:: Activity ::
Each record below must be retyped exactly, with nothing left out.

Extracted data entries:
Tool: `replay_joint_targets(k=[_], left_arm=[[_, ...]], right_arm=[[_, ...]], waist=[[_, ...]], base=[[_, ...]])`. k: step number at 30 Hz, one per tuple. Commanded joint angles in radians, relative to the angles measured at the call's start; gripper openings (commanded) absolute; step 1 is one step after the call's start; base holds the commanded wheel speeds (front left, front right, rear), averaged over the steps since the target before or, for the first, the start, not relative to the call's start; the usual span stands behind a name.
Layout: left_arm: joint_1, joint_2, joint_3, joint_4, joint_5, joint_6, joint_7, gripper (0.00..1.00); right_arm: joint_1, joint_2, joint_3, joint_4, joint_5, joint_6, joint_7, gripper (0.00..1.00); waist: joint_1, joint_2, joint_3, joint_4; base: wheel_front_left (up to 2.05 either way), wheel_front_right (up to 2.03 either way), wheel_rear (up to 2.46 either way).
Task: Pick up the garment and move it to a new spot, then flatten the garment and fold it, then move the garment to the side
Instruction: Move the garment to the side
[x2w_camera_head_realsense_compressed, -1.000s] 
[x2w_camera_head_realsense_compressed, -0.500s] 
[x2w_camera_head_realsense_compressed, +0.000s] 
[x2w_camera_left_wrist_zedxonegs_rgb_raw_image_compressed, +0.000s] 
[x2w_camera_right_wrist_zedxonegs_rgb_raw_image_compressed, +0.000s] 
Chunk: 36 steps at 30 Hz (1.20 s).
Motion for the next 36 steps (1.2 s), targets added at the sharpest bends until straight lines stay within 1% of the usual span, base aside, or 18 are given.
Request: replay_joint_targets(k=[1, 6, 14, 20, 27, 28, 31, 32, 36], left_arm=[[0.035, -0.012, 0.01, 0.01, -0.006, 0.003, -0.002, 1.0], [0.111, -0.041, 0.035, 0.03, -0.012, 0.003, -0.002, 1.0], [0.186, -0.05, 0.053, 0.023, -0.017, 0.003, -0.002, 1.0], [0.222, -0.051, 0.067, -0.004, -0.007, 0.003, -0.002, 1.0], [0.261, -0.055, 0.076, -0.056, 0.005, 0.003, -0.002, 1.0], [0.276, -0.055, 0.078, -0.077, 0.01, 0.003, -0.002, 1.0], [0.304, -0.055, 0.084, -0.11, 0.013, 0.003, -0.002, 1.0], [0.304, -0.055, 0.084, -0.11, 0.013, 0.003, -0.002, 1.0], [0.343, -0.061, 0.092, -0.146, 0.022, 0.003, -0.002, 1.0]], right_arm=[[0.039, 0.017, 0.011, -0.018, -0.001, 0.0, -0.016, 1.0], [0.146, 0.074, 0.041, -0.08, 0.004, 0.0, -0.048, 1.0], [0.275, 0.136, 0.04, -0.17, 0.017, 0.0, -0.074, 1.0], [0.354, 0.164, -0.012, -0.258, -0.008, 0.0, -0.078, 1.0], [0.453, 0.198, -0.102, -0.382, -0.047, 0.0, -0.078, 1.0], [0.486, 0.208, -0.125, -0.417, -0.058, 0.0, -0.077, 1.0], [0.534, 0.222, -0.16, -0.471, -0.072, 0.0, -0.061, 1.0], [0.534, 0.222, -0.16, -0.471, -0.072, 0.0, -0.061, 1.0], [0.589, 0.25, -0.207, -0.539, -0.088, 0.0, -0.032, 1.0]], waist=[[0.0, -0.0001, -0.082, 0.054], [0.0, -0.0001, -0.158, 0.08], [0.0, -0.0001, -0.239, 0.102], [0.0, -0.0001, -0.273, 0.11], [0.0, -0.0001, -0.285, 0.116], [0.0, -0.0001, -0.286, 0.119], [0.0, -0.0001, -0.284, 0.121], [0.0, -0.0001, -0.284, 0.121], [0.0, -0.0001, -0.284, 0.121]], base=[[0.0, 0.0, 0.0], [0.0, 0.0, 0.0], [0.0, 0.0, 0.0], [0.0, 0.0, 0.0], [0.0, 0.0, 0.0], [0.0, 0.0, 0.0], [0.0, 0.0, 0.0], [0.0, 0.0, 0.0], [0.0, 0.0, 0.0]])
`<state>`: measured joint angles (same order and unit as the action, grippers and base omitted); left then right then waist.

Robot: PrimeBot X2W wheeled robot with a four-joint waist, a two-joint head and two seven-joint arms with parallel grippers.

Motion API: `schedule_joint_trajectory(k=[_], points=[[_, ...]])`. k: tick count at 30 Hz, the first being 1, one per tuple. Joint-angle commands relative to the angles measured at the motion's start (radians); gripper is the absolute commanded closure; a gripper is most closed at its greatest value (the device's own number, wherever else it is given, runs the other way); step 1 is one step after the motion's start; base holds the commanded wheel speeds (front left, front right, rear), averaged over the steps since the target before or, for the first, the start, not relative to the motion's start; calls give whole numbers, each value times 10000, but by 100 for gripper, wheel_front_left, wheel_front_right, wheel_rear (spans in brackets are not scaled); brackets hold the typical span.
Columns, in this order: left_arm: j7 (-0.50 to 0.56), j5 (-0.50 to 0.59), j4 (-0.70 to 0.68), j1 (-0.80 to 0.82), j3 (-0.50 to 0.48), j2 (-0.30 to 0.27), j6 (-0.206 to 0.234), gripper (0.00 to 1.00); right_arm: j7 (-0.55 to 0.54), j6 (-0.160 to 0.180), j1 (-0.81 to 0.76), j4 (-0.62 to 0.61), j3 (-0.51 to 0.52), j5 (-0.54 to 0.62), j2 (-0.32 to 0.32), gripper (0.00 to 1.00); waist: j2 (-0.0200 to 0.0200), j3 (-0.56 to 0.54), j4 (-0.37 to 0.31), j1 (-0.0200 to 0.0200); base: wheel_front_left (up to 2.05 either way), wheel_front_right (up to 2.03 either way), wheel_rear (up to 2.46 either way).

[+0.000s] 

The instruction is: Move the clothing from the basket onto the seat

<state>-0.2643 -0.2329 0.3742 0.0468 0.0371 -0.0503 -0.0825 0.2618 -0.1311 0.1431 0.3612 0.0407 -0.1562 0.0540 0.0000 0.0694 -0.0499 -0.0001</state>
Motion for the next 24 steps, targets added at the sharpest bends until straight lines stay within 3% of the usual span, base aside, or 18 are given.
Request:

:: Answer box ::
Tool: `replay_joint_targets(k=[_], left_arm=[[_, ...]], right_arm=[[_, ...]], waist=[[_, ...]], base=[[_, ...]])`. k: step number at 30 Hz, one per tuple. Commanded joint angles in radians, relative to the angles measured at the call's start; gripper openings (commanded) absolute; step 1 is one step after the call's start; base holds the commanded wheel speeds (front left, front right, rear), averaged over the steps since the target before or, for the first, the start, not relative to the call's start; the usual span stands behind a name.
Layout: left_arm: joint_1, joint_2, joint_3, joint_4, joint_5, joint_6, joint_7, gripper (0.00..1.00); right_arm: joint_1, joint_2, joint_3, joint_4, joint_5, joint_6, joint_7, gripper (0.00..1.00); waist: joint_1, joint_2, joint_3, joint_4; base: wheel_front_left (up to 2.05 either way), wheel_front_right (up to 2.03 either way), wheel_rear (up to 2.46 either way).
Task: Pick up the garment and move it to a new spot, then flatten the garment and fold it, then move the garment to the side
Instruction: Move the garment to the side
[x2w_camera_head_realsense_compressed, -1.000s] 
[x2w_camera_head_realsense_compressed, -0.500s] 
[x2w_camera_head_realsense_compressed, +0.000s] 
[x2w_camera_left_wrist_zedxonegs_rgb_raw_image_compressed, +0.000s] 
[x2w_camera_right_wrist_zedxonegs_rgb_raw_image_compressed, +0.000s] 
Chunk: 36 steps at 30 Hz (1.20 s).
Motion for the next 36 steps (1.2 s), targets added at the sharpest bends until straight lines stay within 1% of the usual span, base aside, or 18 are given.
Request: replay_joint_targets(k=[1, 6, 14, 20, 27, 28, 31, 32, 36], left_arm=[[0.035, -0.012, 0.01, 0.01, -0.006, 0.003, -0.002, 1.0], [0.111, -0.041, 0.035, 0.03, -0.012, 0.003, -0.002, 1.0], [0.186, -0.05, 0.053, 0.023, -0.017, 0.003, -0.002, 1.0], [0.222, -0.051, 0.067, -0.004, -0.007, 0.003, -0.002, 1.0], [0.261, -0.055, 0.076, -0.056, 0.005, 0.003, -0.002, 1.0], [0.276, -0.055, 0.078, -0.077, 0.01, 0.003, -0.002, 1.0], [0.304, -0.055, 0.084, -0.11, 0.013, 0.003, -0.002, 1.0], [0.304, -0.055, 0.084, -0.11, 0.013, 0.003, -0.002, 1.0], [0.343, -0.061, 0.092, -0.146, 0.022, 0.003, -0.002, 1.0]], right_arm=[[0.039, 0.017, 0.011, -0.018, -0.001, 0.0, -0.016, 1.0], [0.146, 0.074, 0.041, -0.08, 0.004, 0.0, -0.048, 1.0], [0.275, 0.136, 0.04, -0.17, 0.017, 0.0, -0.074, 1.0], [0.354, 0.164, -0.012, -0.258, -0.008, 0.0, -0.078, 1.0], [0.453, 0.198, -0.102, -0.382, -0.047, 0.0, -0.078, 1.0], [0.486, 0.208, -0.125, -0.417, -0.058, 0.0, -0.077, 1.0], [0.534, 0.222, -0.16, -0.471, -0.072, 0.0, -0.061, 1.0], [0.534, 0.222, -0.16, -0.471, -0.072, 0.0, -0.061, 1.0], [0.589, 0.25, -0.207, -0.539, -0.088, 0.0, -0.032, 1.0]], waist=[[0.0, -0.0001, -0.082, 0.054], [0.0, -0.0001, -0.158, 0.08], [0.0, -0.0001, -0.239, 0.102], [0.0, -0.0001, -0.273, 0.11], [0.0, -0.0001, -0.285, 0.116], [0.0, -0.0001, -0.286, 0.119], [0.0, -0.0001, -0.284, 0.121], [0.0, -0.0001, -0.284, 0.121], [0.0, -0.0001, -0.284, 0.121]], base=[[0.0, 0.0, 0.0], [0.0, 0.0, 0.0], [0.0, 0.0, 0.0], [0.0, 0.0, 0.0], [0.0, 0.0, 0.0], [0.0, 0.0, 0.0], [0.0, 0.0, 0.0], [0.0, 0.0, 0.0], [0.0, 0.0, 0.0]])
`<state>`: measured joint angles (same order and unit as the action, grippers and base omitted); left then right then waist.

Robot: PrimeBot X2W wheeled robot with a four-joint waist, a two-joint head and two seven-joint arms with parallel grippers.

Motion API: `schedule_joint_trajectory(k=[_], points=[[_, ...]])`. k: tick count at 30 Hz, the first being 1, one per tuple. Joint-angle commands relative to the angles measured at the motion's start (radians); gripper is the absolute commanded closure; a gripper is most closed at its greatest value (the device's own number, wherever else it is given, runs the other way); step 1 is one step after the motion's start; base holds the commanded wheel speeds (front left, front right, rear), averaged over the steps since the target before or, for the first, the start, not relative to the motion's start; calls give whole numbers, each value times 10000, but by 100 for gripper, wheel_front_left, wheel_front_right, wheel_rear (spans in brackets are not scaled); brackets hold the typical span.
Columns, in this order: left_arm: j7 (-0.50 to 0.56), j5 (-0.50 to 0.59), j4 (-0.70 to 0.68), j1 (-0.80 to 0.82), j3 (-0.50 to 0.48), j2 (-0.30 to 0.27), j6 (-0.206 to 0.234), gripper (0.00 to 1.00); right_arm: j7 (-0.55 to 0.54), j6 (-0.160 to 0.180), j1 (-0.81 to 0.76), j4 (-0.62 to 0.61), j3 (-0.51 to 0.52), j5 (-0.54 to 0.62), j2 (-0.32 to 0.32), gripper (0.00 to 1.00); waist: j2 (-0.0200 to 0.0200), j3 (-0.56 to 0.54), j4 (-0.37 to 0.31), j1 (-0.0200 to 0.0200); base: wheel_front_left (up to 2.05 either way), wheel_front_right (up to 2.03 either way), wheel_rear (up to 2.46 either way).

[+0.000s] 

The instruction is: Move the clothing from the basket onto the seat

<state>-0.2643 -0.2329 0.3742 0.0468 0.0371 -0.0503 -0.0825 0.2618 -0.1311 0.1431 0.3612 0.0407 -0.1562 0.0540 0.0000 0.0694 -0.0499 -0.0001</state>
Motion for the next 24 steps, targets added at the sharpest bends until straight lines stay within 3% of the usual span, base aside, or 18 are given.
Request:

There is nothing further to add to the answer.